**Extracted information**:
=== Section Start ===

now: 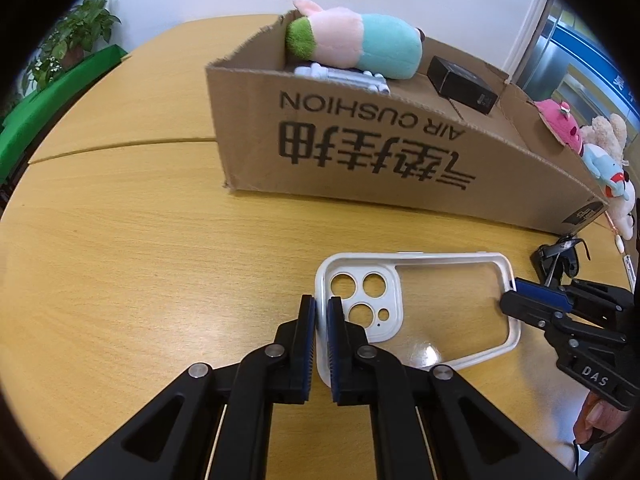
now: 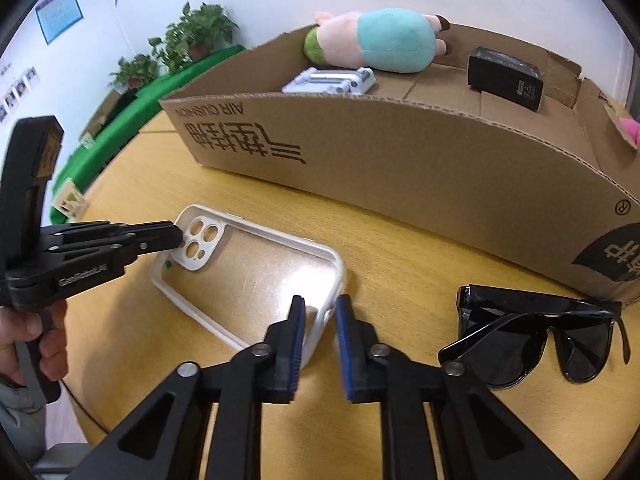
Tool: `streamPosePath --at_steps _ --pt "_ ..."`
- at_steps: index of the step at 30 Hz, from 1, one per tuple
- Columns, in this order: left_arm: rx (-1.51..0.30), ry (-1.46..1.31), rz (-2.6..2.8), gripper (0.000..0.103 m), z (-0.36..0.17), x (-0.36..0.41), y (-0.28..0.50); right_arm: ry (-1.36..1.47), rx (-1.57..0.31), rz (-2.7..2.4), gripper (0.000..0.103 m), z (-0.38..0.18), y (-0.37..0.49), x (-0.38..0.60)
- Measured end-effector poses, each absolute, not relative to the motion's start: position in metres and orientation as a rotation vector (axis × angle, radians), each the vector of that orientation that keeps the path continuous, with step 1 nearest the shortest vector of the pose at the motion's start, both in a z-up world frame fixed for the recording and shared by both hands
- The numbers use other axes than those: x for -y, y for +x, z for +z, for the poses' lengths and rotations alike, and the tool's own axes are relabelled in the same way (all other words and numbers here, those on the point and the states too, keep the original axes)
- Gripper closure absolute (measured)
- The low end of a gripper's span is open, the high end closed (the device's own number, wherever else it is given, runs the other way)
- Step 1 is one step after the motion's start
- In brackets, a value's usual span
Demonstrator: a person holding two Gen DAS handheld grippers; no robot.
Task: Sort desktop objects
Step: 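Carry the phone case into the box beside the stand and open the left gripper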
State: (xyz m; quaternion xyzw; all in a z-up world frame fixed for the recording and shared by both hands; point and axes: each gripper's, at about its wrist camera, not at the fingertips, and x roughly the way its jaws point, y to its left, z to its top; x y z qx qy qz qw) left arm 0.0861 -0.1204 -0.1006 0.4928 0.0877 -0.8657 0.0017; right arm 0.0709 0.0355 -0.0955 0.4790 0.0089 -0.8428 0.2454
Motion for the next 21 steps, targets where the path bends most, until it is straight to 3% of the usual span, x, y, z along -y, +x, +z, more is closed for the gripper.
streamPosePath --at_steps 12,21 --pt "-0.231 1.332 -2.877 0.098 -0.02 0.104 0.087 1.09 0.06 -2.423 0.091 -0.026 0.075 -0.063" --pt "-0.082 1.223 -3.027 0.098 0.031 0.059 0.047 0.954 0.115 -2.558 0.091 0.024 0.068 -0.105"
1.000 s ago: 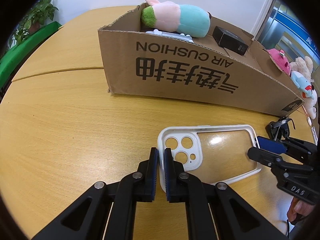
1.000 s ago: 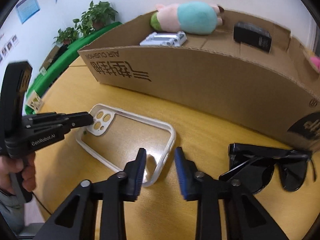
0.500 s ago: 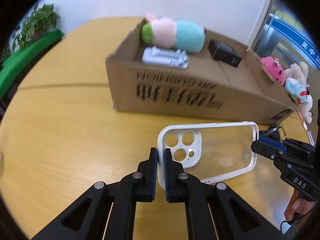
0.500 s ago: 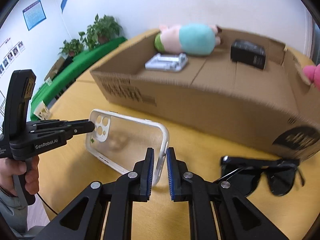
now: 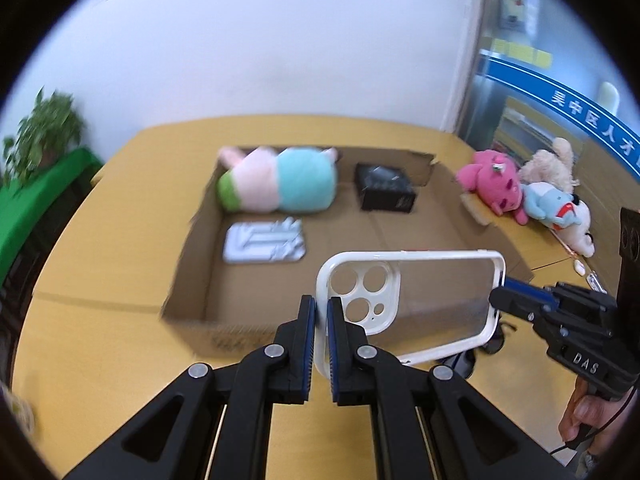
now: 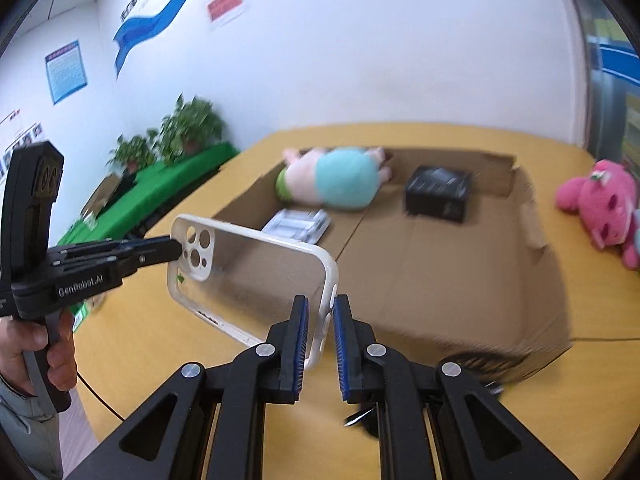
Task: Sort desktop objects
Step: 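Carry the phone case into the box beside the stand and open the left gripper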
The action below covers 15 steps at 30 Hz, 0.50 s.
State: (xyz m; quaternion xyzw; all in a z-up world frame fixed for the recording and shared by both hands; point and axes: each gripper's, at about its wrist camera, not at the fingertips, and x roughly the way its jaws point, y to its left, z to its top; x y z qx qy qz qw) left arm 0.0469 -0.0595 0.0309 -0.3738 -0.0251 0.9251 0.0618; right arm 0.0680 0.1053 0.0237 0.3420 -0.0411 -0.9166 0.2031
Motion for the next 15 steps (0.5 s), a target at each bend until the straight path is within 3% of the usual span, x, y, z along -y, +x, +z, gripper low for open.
streamPosePath --at_steps 8,15 --pt "0.03 -1.075 2.742 0.098 0.05 0.023 0.008 0.89 0.153 -2.666 0.089 0.054 0.047 -0.148" --pt "0.028 -1.119 2.74 0.098 0.045 0.029 -0.014 0.91 0.215 -2.642 0.089 0.046 0.018 -0.151"
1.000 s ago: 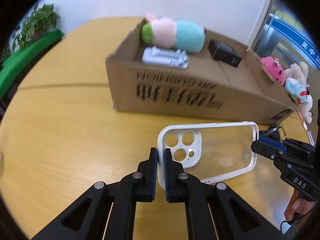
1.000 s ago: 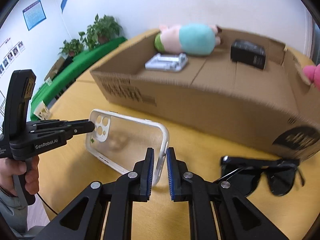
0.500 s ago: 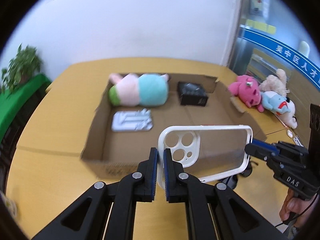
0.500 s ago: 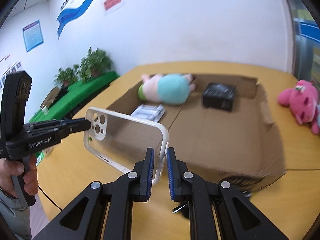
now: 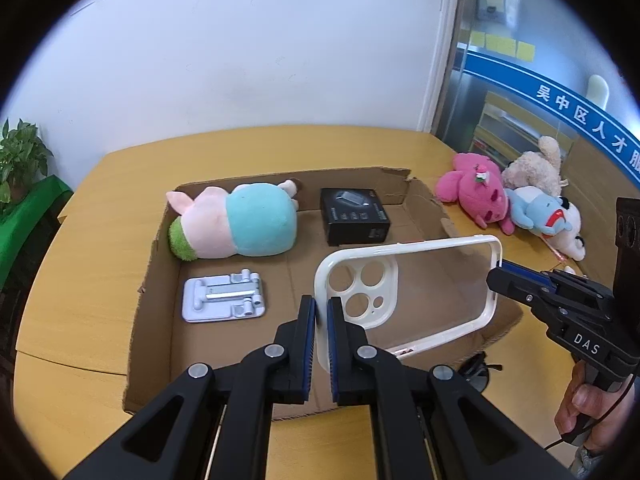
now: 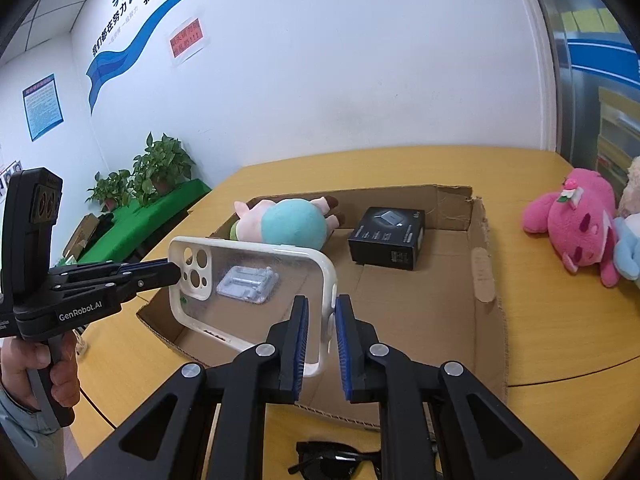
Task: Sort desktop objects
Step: 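Carry the phone case into the box beside the stand and open the left gripper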
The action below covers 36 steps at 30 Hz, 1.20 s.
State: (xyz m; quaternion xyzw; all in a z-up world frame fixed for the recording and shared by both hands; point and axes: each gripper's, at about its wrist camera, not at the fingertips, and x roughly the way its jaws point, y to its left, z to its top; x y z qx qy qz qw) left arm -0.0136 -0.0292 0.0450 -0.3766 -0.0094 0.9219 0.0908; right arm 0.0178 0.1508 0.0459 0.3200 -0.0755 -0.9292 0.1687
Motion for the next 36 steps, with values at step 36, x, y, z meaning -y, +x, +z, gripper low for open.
streamPosePath --at_steps 36 --pt "-0.158 -1.744 2.697 0.098 -0.057 0.136 -0.075 1.368 0.328 -2.241 0.085 -0.084 -0.092 -0.02"
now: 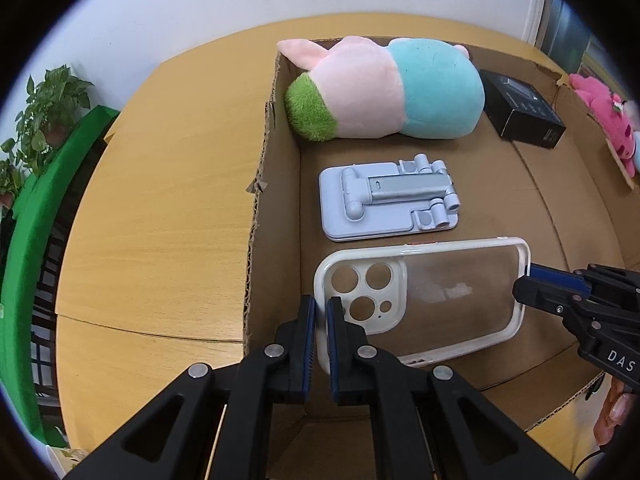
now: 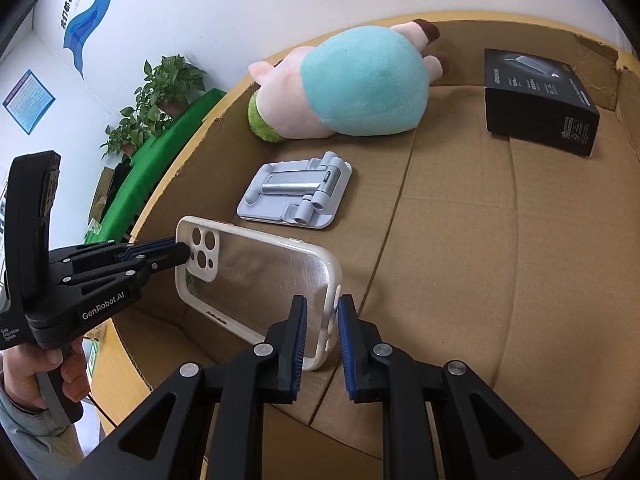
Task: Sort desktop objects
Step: 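Carry the phone case into the box beside the stand and open the left gripper, then move the right gripper toward the black sunglasses on the table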
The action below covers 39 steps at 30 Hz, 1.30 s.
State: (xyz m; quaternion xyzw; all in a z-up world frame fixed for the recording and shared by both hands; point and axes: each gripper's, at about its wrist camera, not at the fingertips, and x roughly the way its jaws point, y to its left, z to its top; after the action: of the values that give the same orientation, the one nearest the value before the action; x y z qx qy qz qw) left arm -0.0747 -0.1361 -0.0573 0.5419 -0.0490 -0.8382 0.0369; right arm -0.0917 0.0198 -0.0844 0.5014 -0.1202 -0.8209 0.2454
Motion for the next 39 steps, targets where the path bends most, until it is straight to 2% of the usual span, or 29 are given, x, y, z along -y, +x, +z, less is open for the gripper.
streamPosePath --at_steps 10,14,15,16,18,21,23,24,26,28,30,39 --pt "0.304 1.751 -2.461 0.097 -0.065 0.125 -0.082 1.452 0.282 -2.232 0.085 -0.089 -0.102 -0.006" --pt "0.298 1.772 -2.443 0.096 -0.065 0.125 -0.084 1.458 0.318 -2.215 0.079 -0.089 -0.105 -0.008" --pt "0.288 1.768 -2.447 0.096 -0.064 0.126 -0.083 1.457 0.322 -2.208 0.071 -0.088 -0.105 -0.009" --pt "0.28 1.758 -2.45 0.096 -0.062 0.126 -0.082 1.454 0.329 -2.197 0.058 -0.088 -0.104 -0.01" --pt "0.278 1.699 -2.486 0.094 -0.052 0.124 -0.075 1.44 0.294 -2.23 0.041 -0.08 -0.096 -0.013" --pt "0.242 1.529 -2.603 0.077 -0.024 0.117 -0.053 1.323 0.198 -2.361 0.028 -0.05 -0.071 -0.027" --pt "0.177 1.363 -2.711 0.056 0.002 0.112 -0.032 1.196 0.075 -2.514 0.018 -0.021 -0.047 -0.04" --pt "0.134 1.262 -2.768 0.049 0.017 0.108 -0.02 1.131 0.025 -2.575 0.009 -0.008 -0.035 -0.047" --pt "0.036 1.063 -2.873 0.021 0.042 0.102 0.0 1.011 -0.059 -2.694 0.002 0.015 -0.009 -0.06" --pt "-0.057 0.889 -2.969 0.021 0.061 0.089 0.021 0.936 -0.09 -2.743 0.0 0.031 0.01 -0.072" --pt "-0.095 0.834 -3.031 0.021 0.067 0.073 0.029 0.92 -0.09 -2.757 0.0 0.039 0.018 -0.081" --pt "-0.135 0.862 -3.107 0.021 0.062 0.023 0.031 0.908 -0.112 -2.78 0.0 0.045 0.046 -0.111"
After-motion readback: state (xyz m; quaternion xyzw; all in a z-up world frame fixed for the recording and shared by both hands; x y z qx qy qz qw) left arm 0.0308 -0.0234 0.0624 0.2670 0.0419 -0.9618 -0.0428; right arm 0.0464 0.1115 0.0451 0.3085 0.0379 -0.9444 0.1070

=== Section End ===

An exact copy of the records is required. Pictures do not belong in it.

**Solution**:
now: 
now: 
Tool: `streamPosePath --at_steps _ --pt "_ ..."`
- at_steps: index of the step at 30 Hz, from 1, one per tuple
- Columns, in this order: left_arm: rx (-1.51..0.30), ry (-1.46..1.31), rz (-2.6..2.8), gripper (0.000..0.103 m), z (-0.36..0.17), x (-0.36..0.41), y (-0.28..0.50); right_arm: ry (-1.36..1.47), rx (-1.57..0.31), rz (-2.7..2.4), gripper (0.000..0.103 m), z (-0.38..0.18), y (-0.37..0.49), x (-0.38..0.60)
- Measured end-effector poses, each absolute, not relative to the motion's start: position in metres and orientation as a rotation vector (axis × angle, radians), each the vector of that orientation that keeps the path continuous, with step 1 nearest the shortest vector of the pose at the motion's start, both in a z-up world frame fixed for the recording and shared by both hands
- The numbers use other axes than those: x for -y, y for +x, z for +z, for the poses' lengths and rotations alike, and the tool's own axes are relabelled in the same way (all other words and numbers here, those on the point and the states too, keep the original axes)
- Gripper closure absolute (measured)
- The low end of a gripper's span is open, the high end closed (the device's own number, wherever else it is given, runs the other way)
- Step 1 is one step after the motion's start
- In brackets, a value's usual span
Demonstrator: a person holding two Gen DAS handheld grippers; no robot.
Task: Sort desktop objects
Step: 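Carry the phone case into the box beside the stand and open the left gripper
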State: (xyz m; quaternion xyzw; all in a z-up world frame fixed for the recording and shared by both hands; point and axes: each gripper's, at about its wrist camera, not at the fingertips, and x roughly the way its jaws point, y to its left, z to its top; x y z qx qy qz qw) left arm 0.0861 -0.1204 -0.1006 0.4928 0.0877 -0.8657 0.0017; right arm 0.0709 0.0355 -0.0955 0.4790 0.0089 -0.8428 0.2454
Motion for the next 21 steps, targets where the path bends most, until it is straight to 3% of the usual span, x, y, z along -y, +x, +z, more is closed for the gripper.
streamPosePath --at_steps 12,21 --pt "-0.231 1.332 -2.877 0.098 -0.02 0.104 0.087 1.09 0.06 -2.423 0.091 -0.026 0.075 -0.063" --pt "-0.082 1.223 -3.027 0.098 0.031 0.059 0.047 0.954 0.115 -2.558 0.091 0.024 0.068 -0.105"
1.000 s ago: 
1.000 s ago: 
0.500 s ago: 
0.500 s ago: 
now: 
now: 
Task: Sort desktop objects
Step: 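Carry the phone case into the box beside the stand and open the left gripper
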The action below covers 15 steps at 30 Hz, 0.50 s.
State: (xyz m; quaternion xyzw; all in a z-up world frame fixed for the recording and shared by both hands; point and axes: each gripper's, at about its wrist camera, not at the fingertips, and x roughly the way its jaws point, y to its left, z to its top; x y z qx qy qz qw) left arm 0.0469 -0.0595 0.0309 -0.3738 -0.0251 0.9251 0.0618; right arm 0.0680 0.1053 0.0237 0.3420 -0.0411 -0.9166 0.2031
Motion for the next 15 steps (0.5 s), a target at each bend until the straight path is within 3% of the usual span, x, y, z along -y, +x, +z, gripper low for open.
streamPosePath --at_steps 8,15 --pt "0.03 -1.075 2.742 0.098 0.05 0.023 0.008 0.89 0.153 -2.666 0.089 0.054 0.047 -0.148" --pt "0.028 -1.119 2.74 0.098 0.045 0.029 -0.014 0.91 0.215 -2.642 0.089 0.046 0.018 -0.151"
1.000 s ago: 
1.000 s ago: 
0.500 s ago: 
0.500 s ago: 
now: 
now: 
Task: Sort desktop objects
Step: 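Carry the phone case into the box beside the stand and open the left gripper
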The action below covers 36 steps at 30 Hz, 1.20 s.
State: (xyz m; quaternion xyzw; all in a z-up world frame fixed for the recording and shared by both hands; point and axes: each gripper's, at about its wrist camera, not at the fingertips, and x roughly the way its jaws point, y to its left, z to its top; x y z qx qy qz qw) left arm -0.0136 -0.0292 0.0450 -0.3766 -0.0094 0.9219 0.0908; right arm 0.0178 0.1508 0.0459 0.3200 -0.0755 -0.9292 0.1687
Motion for the next 36 steps, with values at step 36, x, y, z meaning -y, +x, +z, gripper low for open.
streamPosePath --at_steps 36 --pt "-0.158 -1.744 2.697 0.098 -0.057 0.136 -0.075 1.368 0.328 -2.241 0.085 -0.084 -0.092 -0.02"
now: 
now: 
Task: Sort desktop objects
Step: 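Carry the phone case into the box beside the stand and open the left gripper, then move the right gripper toward the black sunglasses on the table
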The action below covers 39 steps at 30 Hz, 1.30 s.
State: (xyz m; quaternion xyzw; all in a z-up world frame fixed for the recording and shared by both hands; point and axes: each gripper's, at about its wrist camera, not at the fingertips, and x roughly the way its jaws point, y to its left, z to its top; after the action: of the values that give the same orientation, the one nearest the value before the action; x y z qx qy qz qw) left arm -0.0747 -0.1361 -0.0573 0.5419 -0.0490 -0.8382 0.0369; right arm -0.0917 0.0198 -0.0844 0.5014 -0.1202 -0.8209 0.2454
Motion for the next 39 steps, targets where the path bends most, until it is straight to 2% of the usual span, or 29 are given, x, y, z along -y, +x, +z, less is open for the gripper.
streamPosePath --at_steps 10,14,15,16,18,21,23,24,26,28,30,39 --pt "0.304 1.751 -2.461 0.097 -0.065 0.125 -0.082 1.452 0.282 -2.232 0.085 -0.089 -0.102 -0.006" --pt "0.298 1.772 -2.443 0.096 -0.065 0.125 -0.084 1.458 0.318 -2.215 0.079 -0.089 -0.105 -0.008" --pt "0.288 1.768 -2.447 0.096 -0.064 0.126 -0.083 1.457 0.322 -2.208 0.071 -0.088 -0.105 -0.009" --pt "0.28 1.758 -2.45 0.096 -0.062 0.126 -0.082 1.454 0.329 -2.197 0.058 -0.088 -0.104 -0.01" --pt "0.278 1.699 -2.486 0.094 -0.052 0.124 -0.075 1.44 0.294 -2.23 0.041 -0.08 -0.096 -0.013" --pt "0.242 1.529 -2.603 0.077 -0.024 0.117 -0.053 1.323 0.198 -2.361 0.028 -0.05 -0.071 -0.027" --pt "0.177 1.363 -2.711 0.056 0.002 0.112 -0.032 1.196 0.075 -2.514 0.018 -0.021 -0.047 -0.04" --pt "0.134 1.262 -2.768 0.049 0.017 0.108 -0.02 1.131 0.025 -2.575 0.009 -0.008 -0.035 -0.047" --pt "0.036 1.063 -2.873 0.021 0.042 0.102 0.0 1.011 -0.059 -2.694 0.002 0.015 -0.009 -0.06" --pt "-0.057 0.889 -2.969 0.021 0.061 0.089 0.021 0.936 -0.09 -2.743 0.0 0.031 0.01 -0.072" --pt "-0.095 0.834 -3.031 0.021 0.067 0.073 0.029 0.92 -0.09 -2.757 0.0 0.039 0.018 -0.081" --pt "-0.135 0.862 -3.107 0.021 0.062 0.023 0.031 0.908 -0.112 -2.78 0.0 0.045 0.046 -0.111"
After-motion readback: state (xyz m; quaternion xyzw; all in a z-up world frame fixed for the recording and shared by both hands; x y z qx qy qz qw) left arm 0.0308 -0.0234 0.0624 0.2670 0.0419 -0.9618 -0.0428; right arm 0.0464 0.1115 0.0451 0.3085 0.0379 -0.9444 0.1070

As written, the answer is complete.